Related papers: MSDPN: Monocular Depth Prediction with Partial Laser Observation using Multi-stage Neural Networks

MSDPN: Monocular Depth Prediction with Partial Laser Observation using Multi-stage Neural Networks

URL: http://arxiv.org/abs/2008.01405v1
Date: Tue, 4 Aug 2020 08:27:40 GMT
Title: MSDPN: Monocular Depth Prediction with Partial Laser Observation using Multi-stage Neural Networks
Authors: Hyungtae Lim, Hyeonjae Gil and Hyun Myung
Abstract summary: We propose a deep-learning-based multi-stage network architecture called Multi-Stage Depth Prediction Network (MSDPN) MSDPN is proposed to predict a dense depth map using a 2D LiDAR and a monocular camera. As verified experimentally, our network yields promising performance against state-of-the-art methods.
Score: 1.1602089225841632
License: http://arxiv.org/licenses/nonexclusive-distrib/1.0/
Abstract: In this study, a deep-learning-based multi-stage network architecture called Multi-Stage Depth Prediction Network (MSDPN) is proposed to predict a dense depth map using a 2D LiDAR and a monocular camera. Our proposed network consists of a multi-stage encoder-decoder architecture and Cross Stage Feature Aggregation (CSFA). The proposed multi-stage encoder-decoder architecture alleviates the partial observation problem caused by the characteristics of a 2D LiDAR, and CSFA prevents the multi-stage network from diluting the features and allows the network to learn the inter-spatial relationship between features better.

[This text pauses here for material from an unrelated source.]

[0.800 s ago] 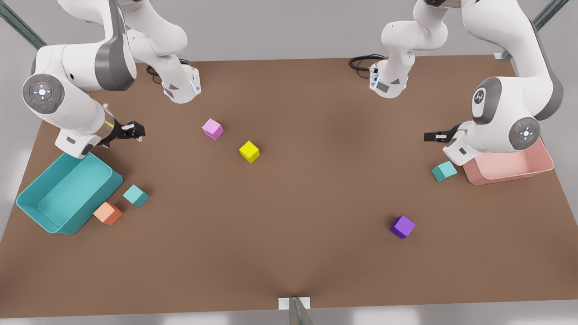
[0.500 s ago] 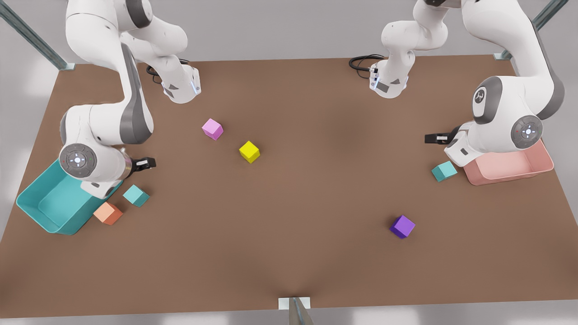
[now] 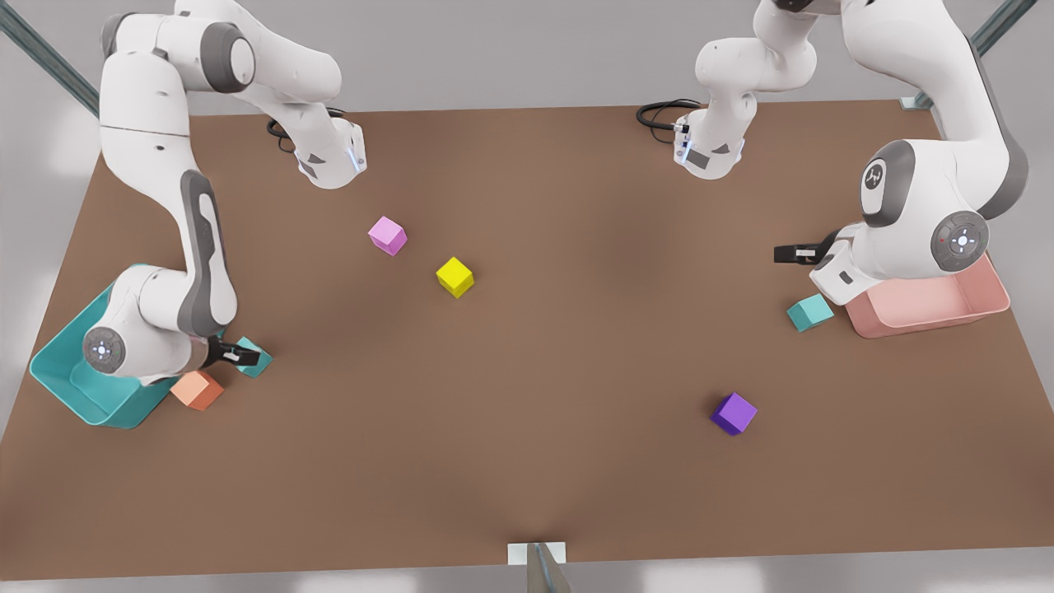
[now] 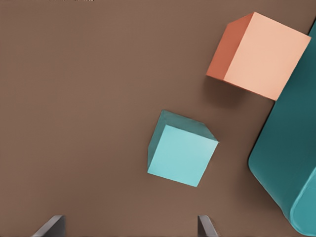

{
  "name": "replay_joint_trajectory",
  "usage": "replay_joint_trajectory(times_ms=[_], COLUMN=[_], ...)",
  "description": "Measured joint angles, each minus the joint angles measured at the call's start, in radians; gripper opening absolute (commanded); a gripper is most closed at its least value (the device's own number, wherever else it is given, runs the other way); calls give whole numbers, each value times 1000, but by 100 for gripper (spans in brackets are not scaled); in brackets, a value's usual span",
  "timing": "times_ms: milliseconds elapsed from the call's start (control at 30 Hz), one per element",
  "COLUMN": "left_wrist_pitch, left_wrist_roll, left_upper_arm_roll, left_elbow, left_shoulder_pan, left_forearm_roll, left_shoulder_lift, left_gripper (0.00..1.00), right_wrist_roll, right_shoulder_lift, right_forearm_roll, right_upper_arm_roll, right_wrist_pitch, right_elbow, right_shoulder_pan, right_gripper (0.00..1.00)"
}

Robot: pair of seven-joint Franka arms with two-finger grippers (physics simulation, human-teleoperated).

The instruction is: Stack the two blue cubes on top of each other

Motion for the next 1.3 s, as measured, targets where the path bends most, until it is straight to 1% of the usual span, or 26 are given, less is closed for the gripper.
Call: replay_joint_trajectory(times_ms=[167,400,700,1300], left_wrist_pitch=[0,0,-4,-6], left_wrist_roll=[0,-1,-1,-1], left_upper_arm_roll=[0,0,0,0], left_elbow=[0,0,0,0], left_shoulder_pan=[0,0,-2,-2], left_forearm_roll=[0,0,0,0], left_shoulder_lift=[2,2,4,10], left_gripper=[100,100,100,100], right_wrist_roll=[57,116,167,213], right_shoulder_lift=[-38,-63,-26,72], right_forearm_roll=[62,87,91,117], right_upper_arm_roll=[0,-2,0,5], right_wrist_pitch=[202,345,418,462], right_elbow=[-154,-254,-273,-260], right_shoulder_pan=[-48,-70,-79,-63], right_gripper=[100,100,100,99])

Previous works use sub-sampled data from the ground truth as an input rather than actual 2D LiDAR data. In contrast, our approach trains the model and conducts experiments with a physically-collected 2D LiDAR dataset. To this end, we acquired our own dataset called KAIST RGBD-scan dataset and validated the effectiveness and the robustness of MSDPN under realistic conditions. As verified experimentally, our network yields promising performance against state-of-the-art methods. Additionally, we analyzed the performance of different input methods and confirmed that the reference depth map is robust in untrained scenarios.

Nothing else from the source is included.